Elle mettait aussi en évidence un sentiment de relations dégradées avec la population (64%) et des conditions matérielles insatisfaisantes (72.9%). Peu ravis des possibilités d’avancement qui leur sont offertes (83.6%), les policiers (hors Corps de Conception et de Direction) y affichaient une motivation en nette baisse (68.5 % pour le Corps d’Encadrement et d’Application).

Plus encore, les policiers du Corps d’Encadrement et d’Application, qui constituent l’ossature principale de la Police Nationale, s’y déclaraient stressés, irritables et fatigués, et considéraient comme médiocre leur qualité de vie. Très révélatrice, cette étude n’a pourtant été que peu diffusée et n’a pas, faute de moyens, amené de suites concrètes.

  • Les suicides dans la Police Nationale :
  • Si les suicides sont toujours douloureusement vécus par une profession, c’est d’autant plus vrai dans la police ou dans la gendarmerie, tant la solidarité et l’esprit de corps y sont importants.

La triste actualité de ce début d’année ne nous le rappelle que trop. Avec 40 à 55 suicides par an chez les policiers, la France est tristement au troisième rang des nations occidentales.

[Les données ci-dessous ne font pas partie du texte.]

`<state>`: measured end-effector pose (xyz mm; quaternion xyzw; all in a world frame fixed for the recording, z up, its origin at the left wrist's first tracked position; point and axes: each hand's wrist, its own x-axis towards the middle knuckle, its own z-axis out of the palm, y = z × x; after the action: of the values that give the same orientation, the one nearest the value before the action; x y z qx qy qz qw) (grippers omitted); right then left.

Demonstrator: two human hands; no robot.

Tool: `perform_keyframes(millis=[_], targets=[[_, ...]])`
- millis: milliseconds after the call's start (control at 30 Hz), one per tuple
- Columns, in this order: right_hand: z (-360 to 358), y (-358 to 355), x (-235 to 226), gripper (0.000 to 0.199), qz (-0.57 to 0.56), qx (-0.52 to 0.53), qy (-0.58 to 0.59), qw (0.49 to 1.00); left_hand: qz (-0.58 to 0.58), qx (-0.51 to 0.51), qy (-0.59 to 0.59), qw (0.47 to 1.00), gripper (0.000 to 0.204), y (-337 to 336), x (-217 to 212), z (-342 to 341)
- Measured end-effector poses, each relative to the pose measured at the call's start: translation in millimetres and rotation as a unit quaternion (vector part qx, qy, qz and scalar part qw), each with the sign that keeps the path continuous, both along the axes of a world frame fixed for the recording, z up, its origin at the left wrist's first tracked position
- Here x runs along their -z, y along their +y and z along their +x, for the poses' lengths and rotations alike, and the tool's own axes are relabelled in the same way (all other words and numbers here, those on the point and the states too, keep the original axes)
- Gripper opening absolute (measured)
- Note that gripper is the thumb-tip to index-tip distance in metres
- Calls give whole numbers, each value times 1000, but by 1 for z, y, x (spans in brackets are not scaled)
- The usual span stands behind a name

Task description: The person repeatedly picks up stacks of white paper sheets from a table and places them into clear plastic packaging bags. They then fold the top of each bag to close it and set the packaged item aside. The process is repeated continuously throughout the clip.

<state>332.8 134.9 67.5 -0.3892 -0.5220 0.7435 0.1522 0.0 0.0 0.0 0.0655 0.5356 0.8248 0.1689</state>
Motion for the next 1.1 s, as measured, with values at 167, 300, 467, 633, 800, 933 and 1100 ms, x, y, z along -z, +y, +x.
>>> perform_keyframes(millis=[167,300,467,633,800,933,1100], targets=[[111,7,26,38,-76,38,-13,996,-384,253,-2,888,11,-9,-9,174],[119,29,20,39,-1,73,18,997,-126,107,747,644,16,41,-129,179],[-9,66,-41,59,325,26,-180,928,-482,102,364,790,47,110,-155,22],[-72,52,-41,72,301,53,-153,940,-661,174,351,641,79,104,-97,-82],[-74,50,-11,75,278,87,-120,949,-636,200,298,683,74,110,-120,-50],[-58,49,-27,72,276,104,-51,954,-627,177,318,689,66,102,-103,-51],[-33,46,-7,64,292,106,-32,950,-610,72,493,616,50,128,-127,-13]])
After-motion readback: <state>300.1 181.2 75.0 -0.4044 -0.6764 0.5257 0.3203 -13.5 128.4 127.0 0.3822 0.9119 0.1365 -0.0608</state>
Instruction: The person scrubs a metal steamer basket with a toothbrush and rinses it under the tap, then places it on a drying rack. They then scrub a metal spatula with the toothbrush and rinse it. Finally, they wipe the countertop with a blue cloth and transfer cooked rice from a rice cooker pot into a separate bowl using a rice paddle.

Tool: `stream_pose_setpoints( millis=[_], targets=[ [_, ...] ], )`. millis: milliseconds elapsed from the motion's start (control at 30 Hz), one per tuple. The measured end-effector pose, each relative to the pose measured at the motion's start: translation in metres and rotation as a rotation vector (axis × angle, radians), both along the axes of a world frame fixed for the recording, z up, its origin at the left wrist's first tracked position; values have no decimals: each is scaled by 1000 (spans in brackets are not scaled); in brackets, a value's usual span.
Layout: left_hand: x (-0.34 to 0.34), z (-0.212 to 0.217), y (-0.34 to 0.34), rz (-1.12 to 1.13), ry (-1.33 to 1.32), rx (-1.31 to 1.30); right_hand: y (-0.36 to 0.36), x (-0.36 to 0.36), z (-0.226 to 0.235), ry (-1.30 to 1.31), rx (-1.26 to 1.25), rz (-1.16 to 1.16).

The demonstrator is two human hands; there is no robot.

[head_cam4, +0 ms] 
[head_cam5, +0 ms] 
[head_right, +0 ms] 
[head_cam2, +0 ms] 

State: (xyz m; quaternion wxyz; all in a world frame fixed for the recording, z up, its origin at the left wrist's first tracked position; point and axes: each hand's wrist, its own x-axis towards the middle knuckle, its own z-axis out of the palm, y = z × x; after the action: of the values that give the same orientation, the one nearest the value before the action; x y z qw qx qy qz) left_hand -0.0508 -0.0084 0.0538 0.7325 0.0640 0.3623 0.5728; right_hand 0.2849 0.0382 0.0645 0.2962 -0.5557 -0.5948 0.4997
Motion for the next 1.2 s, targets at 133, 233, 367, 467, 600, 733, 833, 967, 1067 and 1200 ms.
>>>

Entre 2004 et 2015, ce ne sont pas moins de 533 policiers qui se sont ainsi donné la mort. Selon Alain HAMON, spécialiste des questions de police et de justice, cette surmortalité par suicide chez les policiers est supérieure de 25% à celle des autres strates de la population.

Déjà en 1997, un article du Monde évoquait le problème des policiers choisissant d’en finir face au harcèlement hiérarchique ou à la pression constante de leur travail.

Certes, de multiples facteurs entrent en ligne de compte dans les suicides, mais l’argument avancé pudiquement de façon systématique de « problèmes personnels » ne saurait être satisfaisant.

Même si un « plan anti-suicide » a été lancé en 2015 par le Ministère de l’Intérieur, l’absence de remise en cause des causes essentielles que sont la pression hiérarchique et l’alourdissement constante des missions le voue à une efficacité limitée.

  • La lassitude de l’état d’urgence :
  • La mise en œuvre des divers plans « Vigipirate », de l’état d’urgence, de l’opération « sentinelle », ont conduit les forces de l’ordre à assurer avec les mêmes moyens plus de missions et plus longtemps.

Sur-employés, les policiers ont accompli ces missions avec le sens du devoir qui les caractérise et la conscience qu’ils sont le dernier rempart des citoyens contre le terrorisme.

Mais quel que soit le dévouement dont on fait preuve, le stress et la fatigue finissent par prendre le dessus et c’est ainsi par exemple qu’on a vu, chose inédite, plusieurs compagnies de CRS en arrêt maladie « collectif » à titre de protestation.

Ce mouvement d’humeur, survenu parmi l’une des catégories de policiers les plus exposées, était révélateur d’un malaise général de la Police et précurseur des 9 mouvements que l’on connaît depuis octobre 2016. Il n’a pourtant pas été reconnu comme tel."